From 18 stories up, you can follow Westlake Avenue for miles, and Seattle’s growth for decades.
FROM HIS CLIMB to the cornice of the 18-story Medical Dental Building, Jean Sherrard has thoughtfully returned with some frosting: one of the building’s crowning terra-cotta ornaments. Peeking at the bottom-right corner of the “Now” photo, resembling a lampshade, it is one small part of the building’s elegant skin.
First imagined by its mix of professional (physicians and dentists) developers as a “real medical center in Seattle,” the polished and ornate Medical Dental Building was dedicated in 1925. With its ceramic tile cladding and more, the tower would be interpreted as an example of the late Gothic Revival, which, as it turned out, was a style about to lose its popularity.
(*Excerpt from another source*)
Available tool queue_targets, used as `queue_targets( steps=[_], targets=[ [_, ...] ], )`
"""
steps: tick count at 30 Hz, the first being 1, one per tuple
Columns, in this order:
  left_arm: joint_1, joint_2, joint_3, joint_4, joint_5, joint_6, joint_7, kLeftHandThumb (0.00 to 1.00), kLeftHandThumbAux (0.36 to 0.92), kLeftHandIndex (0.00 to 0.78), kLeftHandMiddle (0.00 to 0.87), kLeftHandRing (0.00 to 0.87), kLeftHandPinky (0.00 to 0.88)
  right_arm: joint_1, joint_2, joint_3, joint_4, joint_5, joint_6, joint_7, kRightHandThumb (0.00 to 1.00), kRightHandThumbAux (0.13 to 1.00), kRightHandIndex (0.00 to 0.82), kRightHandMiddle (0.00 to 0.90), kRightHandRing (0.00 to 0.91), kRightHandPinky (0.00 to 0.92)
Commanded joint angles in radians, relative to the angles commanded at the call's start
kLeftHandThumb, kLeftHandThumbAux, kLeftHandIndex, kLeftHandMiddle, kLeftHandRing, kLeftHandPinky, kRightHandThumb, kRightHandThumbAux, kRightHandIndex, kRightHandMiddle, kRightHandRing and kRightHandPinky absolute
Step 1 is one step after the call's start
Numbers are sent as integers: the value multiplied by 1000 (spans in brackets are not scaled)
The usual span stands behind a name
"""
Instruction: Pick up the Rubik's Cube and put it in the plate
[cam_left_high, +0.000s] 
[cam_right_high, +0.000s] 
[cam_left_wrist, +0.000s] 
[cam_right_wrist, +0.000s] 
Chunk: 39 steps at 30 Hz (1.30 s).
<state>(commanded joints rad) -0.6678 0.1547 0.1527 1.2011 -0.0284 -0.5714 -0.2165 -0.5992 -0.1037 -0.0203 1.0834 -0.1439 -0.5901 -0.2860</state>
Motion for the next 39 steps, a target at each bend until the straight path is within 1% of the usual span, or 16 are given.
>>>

Looking north from its tower, Westlake Avenue can be followed to Denny Way, where it elbows slightly to the northeast to complete its arterial duty to Westlake and eventually Eastlake at the south shore of Lake Union. Westlake was sided by the triangular blocks and buildings fashioned in 1906-07, when it was cut through from Pike Street to Denny Way. Its landlords briefly named this new and direct approach to the north “The Big Funnel.”
The decorative ornament encourages us to extend our short review of the architectural history of this retail neighborhood at the north end of Seattle’s central business district. It began in earnest in the early 1880s, with a few retailers scattered about the slopes of the then-clear-cut Denny Hill.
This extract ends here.